Problem to solve: The full listing is to be written out again, unchanged.

Material for this exercise Block Start

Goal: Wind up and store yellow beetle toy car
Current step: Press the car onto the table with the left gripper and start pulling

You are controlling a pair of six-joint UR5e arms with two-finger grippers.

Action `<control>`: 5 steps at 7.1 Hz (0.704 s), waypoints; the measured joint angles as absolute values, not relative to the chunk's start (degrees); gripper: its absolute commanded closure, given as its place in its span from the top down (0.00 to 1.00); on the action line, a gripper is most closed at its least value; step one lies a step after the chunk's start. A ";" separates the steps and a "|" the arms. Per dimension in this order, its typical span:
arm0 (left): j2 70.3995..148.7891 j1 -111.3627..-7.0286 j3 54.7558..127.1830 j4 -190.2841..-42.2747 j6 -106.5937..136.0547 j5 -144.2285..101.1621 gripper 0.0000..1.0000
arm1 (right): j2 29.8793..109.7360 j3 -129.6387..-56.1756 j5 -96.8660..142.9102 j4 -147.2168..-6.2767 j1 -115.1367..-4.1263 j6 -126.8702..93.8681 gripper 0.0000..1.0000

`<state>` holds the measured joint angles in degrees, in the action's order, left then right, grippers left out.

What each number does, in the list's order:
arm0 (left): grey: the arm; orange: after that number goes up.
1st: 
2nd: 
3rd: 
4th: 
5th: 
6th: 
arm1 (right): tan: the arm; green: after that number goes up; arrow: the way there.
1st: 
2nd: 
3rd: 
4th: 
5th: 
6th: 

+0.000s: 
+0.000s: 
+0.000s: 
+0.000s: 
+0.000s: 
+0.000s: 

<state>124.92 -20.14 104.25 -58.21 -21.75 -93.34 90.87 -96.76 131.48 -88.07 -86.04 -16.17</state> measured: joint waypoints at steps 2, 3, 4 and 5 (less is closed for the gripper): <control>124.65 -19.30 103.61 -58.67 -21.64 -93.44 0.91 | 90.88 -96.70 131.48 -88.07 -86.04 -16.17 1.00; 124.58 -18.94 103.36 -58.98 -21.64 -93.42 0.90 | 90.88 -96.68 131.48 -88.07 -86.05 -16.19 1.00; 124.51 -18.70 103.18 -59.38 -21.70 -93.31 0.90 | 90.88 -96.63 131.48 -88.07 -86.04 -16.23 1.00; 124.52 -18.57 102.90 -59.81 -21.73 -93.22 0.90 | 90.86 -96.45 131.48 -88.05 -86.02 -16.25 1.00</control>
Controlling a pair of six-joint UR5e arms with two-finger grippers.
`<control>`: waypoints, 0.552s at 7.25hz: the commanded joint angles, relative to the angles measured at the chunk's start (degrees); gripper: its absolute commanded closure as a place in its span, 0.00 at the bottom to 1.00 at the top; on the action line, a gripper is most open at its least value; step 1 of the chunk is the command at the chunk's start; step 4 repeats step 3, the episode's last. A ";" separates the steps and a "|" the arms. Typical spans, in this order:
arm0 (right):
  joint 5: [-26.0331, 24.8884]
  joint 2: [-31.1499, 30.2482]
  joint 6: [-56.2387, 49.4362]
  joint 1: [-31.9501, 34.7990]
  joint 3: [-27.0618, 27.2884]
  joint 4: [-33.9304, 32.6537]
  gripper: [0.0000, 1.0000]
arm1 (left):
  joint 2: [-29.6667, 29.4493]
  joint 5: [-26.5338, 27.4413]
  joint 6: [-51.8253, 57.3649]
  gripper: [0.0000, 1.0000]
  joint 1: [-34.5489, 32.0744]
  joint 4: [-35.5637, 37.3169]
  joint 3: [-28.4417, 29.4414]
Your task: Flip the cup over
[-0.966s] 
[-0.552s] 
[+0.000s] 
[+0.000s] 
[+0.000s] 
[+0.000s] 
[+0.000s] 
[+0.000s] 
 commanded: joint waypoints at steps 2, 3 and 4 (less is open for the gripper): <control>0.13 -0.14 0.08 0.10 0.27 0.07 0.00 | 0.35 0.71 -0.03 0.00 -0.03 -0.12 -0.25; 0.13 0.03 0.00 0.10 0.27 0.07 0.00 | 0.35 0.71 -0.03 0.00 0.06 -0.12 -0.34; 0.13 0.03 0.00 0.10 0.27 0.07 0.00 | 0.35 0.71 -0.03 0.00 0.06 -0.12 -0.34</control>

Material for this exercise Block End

Answer:
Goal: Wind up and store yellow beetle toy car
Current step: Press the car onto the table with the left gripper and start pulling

You are controlling a pair of six-joint UR5e arms with two-finger grippers.

Action `<control>`: 5 steps at 7.1 Hz (0.704 s), waypoints; the measured joint angles as absolute values, not relative to the chunk's start (degrees); gripper: its absolute commanded closure, given as its place in its span from the top down (0.00 to 1.00); on the action line, a gripper is most closed at its least value; step one lies a step after the chunk's start. A ";" separates the steps and a "|" the arms. Per dimension in this order, its typical span:
arm0 (left): j2 70.3995..148.7891 j1 -111.3627..-7.0286 j3 54.7558..127.1830 j4 -190.2841..-42.2747 j6 -106.5937..136.0547 j5 -144.2285..101.1621 gripper 0.0000..1.0000
arm1 (right): j2 29.8793..109.7360 j3 -129.6387..-56.1756 j5 -96.8660..142.9102 j4 -147.2168..-6.2767 j1 -115.1367..-4.1263 j6 -126.8702..93.8681 gripper 0.0000..1.0000

`<state>` holds the measured joint angles in degrees, in the action's order, left then right, grippers left out.

What each number does, in the list's order:
arm0 (left): grey: the arm; orange: after that number goes up.
1st: 
2nd: 
3rd: 
4th: 
5th: 
6th: 
arm1 (right): tan: the arm; green: after that number goes up; arrow: the way there.
1st: 
2nd: 
3rd: 
4th: 
5th: 
6th: 

+0.000s: 
+0.000s: 
+0.000s: 
+0.000s: 
+0.000s: 
+0.000s: 

<state>124.92 -20.14 104.25 -58.21 -21.75 -93.34 90.87 -96.76 131.48 -88.07 -86.04 -16.17</state> measured: joint waypoints at steps 2, 3, 4 and 5 (less is closed for the gripper): <control>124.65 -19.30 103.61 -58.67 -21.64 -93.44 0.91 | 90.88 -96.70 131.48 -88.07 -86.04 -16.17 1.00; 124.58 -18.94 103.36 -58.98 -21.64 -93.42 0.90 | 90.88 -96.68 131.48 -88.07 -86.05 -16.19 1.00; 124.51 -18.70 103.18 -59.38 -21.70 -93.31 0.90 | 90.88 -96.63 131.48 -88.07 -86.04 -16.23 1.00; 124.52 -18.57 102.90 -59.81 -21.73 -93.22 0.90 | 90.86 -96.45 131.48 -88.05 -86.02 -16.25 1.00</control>
Controlling a pair of six-joint UR5e arms with two-finger grippers.
`<control>`: waypoints, 0.552s at 7.25hz: the commanded joint angles, relative to the angles measured at the chunk's start (degrees); gripper: its absolute commanded closure as a place in its span, 0.00 at the bottom to 1.00 at the top; on the action line, a gripper is most open at its least value; step 1 of the chunk is the command at the chunk's start; step 4 repeats step 3, the episode's last. A ";" separates the steps and a "|" the arms. Typical spans, in this order:
arm0 (right):
  joint 5: [-26.0331, 24.8884]
  joint 2: [-31.1499, 30.2482]
  joint 6: [-56.2387, 49.4362]
  joint 1: [-31.9501, 34.7990]
  joint 3: [-27.0618, 27.2884]
  joint 4: [-33.9304, 32.6537]
  gripper: [0.0000, 1.0000]
arm1 (left):
  joint 2: [-29.6667, 29.4493]
  joint 5: [-26.5338, 27.4413]
  joint 6: [-51.8253, 57.3649]
  gripper: [0.0000, 1.0000]
  joint 1: [-34.5489, 32.0744]
  joint 4: [-35.5637, 37.3169]
  joint 3: [-28.4417, 29.4414]
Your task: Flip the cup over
[-0.966s] 
[-0.552s] 
[+0.000s] 
[+0.000s] 
[+0.000s] 
[+0.000s] 
[+0.000s] 
[+0.000s] 
 commanded: joint waypoints at steps 2, 3 and 4 (less is open for the gripper): <control>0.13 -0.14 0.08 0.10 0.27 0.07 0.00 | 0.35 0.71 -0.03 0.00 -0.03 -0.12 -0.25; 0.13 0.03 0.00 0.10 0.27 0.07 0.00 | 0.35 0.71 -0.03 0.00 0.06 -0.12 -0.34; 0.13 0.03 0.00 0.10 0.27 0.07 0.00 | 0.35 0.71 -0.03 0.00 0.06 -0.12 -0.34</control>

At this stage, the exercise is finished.